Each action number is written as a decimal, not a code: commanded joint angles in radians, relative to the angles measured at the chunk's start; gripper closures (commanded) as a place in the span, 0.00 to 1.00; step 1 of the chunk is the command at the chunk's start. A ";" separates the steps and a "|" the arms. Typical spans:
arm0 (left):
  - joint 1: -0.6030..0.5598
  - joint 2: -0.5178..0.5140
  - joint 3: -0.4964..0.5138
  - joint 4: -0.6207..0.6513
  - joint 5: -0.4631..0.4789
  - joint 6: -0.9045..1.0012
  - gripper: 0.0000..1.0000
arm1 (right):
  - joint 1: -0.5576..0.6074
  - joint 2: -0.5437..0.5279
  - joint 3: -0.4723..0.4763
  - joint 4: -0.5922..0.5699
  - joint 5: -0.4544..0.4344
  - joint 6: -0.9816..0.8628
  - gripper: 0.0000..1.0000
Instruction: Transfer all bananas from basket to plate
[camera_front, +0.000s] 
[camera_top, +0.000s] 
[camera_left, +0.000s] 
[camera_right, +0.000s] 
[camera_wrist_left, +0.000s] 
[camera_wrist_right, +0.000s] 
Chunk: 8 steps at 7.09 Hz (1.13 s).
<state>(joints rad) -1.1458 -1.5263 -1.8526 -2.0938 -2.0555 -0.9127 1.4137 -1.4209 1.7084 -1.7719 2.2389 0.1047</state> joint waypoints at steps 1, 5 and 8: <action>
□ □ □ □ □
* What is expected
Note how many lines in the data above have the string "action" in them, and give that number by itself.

* Solved exercise
2